Simple right? Well yes it is if all you want to create is a helloworld type Web Component.  What about all those good things that we are used to, like custom events, attributes, properties and the reflection of properties to attributes? Things become a bit more involved:

class HelloWorldClass extends HTMLElement {
    static get observedAttributes() {
        return ['title’];
    }
    
    get disabled() {
        return this.hasAttribute('disabled');
    }
    
    set disabled(val) {
        if (val) {
            this.setAttribute('disabled', '');
        } else {
            this.removeAttribute('disabled');
        }
    }
    
    constructor() {
        // Always call super first in constructor
        super();
        // Setup a click listener on <hello-world> itself.
        this.addEventListener('click', e => {
            ...
        });
    }
    
    // Only called for the disabled and open attributes due to observedAttributes
    attributeChangedCallback(name, oldValue, newValue) {
        switch (name) {
            case 'title':
                this.component.title = newValue;
                break;
        }
    }
    
    get title(){
        return this.hasAttribute(title);
    }
    
    set title(value) {
        if (val) {
            this.setAttribute(‘title’, val);
        } else {
            this.removeAttribute(‘title’);
        }
    }
    
    …
}

As you can see things slowly get more complicated and this is only for one event and one attribute.

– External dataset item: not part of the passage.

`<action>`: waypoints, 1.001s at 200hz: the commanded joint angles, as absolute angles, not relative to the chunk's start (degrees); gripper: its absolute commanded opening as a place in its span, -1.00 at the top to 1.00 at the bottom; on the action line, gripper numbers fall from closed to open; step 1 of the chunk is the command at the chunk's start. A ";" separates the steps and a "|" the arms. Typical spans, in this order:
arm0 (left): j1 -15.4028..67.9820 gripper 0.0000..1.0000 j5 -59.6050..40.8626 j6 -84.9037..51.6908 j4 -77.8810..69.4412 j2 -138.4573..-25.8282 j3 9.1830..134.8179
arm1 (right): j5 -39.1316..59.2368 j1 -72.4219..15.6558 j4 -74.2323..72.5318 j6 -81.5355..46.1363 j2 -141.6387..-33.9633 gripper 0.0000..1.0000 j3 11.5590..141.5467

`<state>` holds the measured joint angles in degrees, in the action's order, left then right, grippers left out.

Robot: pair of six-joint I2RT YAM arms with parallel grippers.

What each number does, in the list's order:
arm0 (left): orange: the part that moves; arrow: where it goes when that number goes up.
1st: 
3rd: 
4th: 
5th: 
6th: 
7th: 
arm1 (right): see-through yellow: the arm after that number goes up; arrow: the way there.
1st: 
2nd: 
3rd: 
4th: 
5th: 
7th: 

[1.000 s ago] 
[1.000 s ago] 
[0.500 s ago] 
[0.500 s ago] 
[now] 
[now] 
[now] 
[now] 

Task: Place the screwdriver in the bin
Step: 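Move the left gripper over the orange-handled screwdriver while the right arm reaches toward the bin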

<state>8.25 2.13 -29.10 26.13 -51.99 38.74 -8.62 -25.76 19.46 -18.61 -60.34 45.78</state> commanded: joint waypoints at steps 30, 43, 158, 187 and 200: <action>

In the world of angular there is @angular/elements which is here to help. This package will take a component of your choice and wrap it in a Custom Element. It automatically creates all the bindings for you and scaffolds everything the component requires to manage the view and state.

The best part is you can do it in two lines:

import { createCustomElement } from '@angular/elements';

createCustomElement(component, config);

The Web Component spec has enabled developers to create reusable components that work natively with the browser.  This is great for creating a component library. It gives design and functionality consistency across your company’s app suite, but does not restrict your developers to any one framework.  Taking the Web Components to the next level, we can use it to help architect and implement Micro-Frontends.  The almost drag and drop functionality that we get means domain development teams can work autonomously. The concept of decoupling service and creating microservices has been a widely adopted backend architecture and now Web Components can help bring it to the frontend without having to consider less desirable web technologies like iFrames.